Kurt Wallander desenfundó su pistola y le indicó a Kalle Enberg que hiciera lo mismo.

Luego llamó al timbre.

Abrió la puerta una mujer vestida con una bata. Wallander la reconoció de la noche anterior. Era la que dormía en la cama de matrimonio.

Escondió la pistola detrás de la espalda.

– Somos de la policía -dijo-. Estamos buscando a su marido, Valfrid Ström.

La mujer, que tendría unos cuarenta años y cara ajada, parecía asustada.

Luego se apartó y los dejó pasar.

De repente, Valfrid Ström estaba delante de ellos. Iba vestido con un conjunto deportivo verde.

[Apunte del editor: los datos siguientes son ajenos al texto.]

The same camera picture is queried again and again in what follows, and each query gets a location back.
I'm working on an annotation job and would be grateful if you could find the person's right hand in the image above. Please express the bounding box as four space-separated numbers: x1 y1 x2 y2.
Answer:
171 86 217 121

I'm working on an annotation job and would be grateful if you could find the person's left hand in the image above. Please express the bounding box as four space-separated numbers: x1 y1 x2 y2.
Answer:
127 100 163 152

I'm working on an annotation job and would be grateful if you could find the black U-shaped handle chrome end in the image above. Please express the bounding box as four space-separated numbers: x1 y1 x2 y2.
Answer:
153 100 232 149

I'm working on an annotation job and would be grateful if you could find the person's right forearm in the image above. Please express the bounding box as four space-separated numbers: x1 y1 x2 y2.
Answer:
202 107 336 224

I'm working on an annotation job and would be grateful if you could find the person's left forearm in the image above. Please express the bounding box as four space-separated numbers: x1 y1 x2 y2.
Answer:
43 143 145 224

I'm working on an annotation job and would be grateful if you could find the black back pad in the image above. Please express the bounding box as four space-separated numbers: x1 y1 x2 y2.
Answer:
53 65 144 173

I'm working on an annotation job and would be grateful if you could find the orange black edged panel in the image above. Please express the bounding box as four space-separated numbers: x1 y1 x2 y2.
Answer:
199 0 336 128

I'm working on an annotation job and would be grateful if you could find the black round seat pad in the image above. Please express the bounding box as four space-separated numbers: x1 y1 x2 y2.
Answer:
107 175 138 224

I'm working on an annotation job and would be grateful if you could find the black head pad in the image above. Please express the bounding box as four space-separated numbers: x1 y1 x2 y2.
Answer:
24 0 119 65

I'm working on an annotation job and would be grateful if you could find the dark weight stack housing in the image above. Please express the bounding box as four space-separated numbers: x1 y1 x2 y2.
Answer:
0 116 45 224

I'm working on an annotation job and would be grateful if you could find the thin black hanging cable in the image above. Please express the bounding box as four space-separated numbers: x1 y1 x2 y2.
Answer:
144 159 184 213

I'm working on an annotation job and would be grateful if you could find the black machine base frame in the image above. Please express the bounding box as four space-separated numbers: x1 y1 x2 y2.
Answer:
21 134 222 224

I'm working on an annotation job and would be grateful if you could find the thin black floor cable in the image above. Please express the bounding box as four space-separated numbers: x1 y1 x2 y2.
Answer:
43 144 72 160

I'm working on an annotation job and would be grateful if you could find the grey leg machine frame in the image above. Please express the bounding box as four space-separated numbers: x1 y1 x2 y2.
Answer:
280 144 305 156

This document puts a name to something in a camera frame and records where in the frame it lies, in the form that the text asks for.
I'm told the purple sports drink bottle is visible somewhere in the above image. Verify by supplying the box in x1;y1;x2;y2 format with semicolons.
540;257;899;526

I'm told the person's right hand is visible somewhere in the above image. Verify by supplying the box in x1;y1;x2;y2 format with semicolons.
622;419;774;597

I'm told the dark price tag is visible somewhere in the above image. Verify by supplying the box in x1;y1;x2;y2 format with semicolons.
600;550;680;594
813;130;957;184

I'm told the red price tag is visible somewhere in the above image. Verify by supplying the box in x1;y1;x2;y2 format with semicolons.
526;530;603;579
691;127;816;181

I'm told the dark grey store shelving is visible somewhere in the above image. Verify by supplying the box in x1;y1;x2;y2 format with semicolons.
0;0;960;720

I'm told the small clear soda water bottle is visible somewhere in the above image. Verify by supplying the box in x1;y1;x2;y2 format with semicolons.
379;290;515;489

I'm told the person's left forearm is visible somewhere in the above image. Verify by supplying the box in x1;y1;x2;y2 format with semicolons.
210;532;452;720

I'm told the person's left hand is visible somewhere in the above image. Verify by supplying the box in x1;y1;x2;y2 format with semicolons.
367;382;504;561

– Policía -dijo Wallander-. Te invitamos a que nos acompañes.

El hombre con la calva en forma de media luna le miró fijamente.

– ¿Por qué?

– Interrogatorio.

– ¿Sobre qué?

– Lo sabrás cuando lleguemos a la comisaría.

Luego Wallander se volvió hacia la mujer.

– Es mejor que tú también vengas -ordenó-. Ponte algo de ropa.

El hombre que tenía delante parecía completamente tranquilo.

– No iré si no me explicáis por qué -dijo-. Quizá podríais empezar identificándoos.

Cuando Wallander metió la mano derecha en el bolsillo interior, no pudo esconder la pistola. La sujetó con la mano izquierda y buscó la cartera donde llevaba la placa de policía.

En ese mismo momento Valfrid Ström se le echó encima. Le dio un cabezazo en la frente, en medio del ya hinchado y reventado chichón. Se desplomó hacia atrás y la pistola salió despedida de su mano. Kalle Enberg no tuvo tiempo de reaccionar antes de que el hombre desapareciera por la puerta. La mujer gritaba y Wallander buscaba su pistola a tientas. Luego corrió tras el hombre escaleras abajo, mientras gritaba una advertencia a los dos policías que estaban de guardia más abajo.

Valfrid Ström era rápido. Le dio un codazo en el mentón al policía que aguardaba en la portería. Al hombre que estaba en la calle se le cayó la mitad de la puerta encima cuando Ström se abalanzó hacia fuera. Wallander, que apenas veía por la sangre que le caía por los ojos, tropezó con el policía desmayado en la escalera. Estiró y tiró del seguro de la pistola que se había encallado.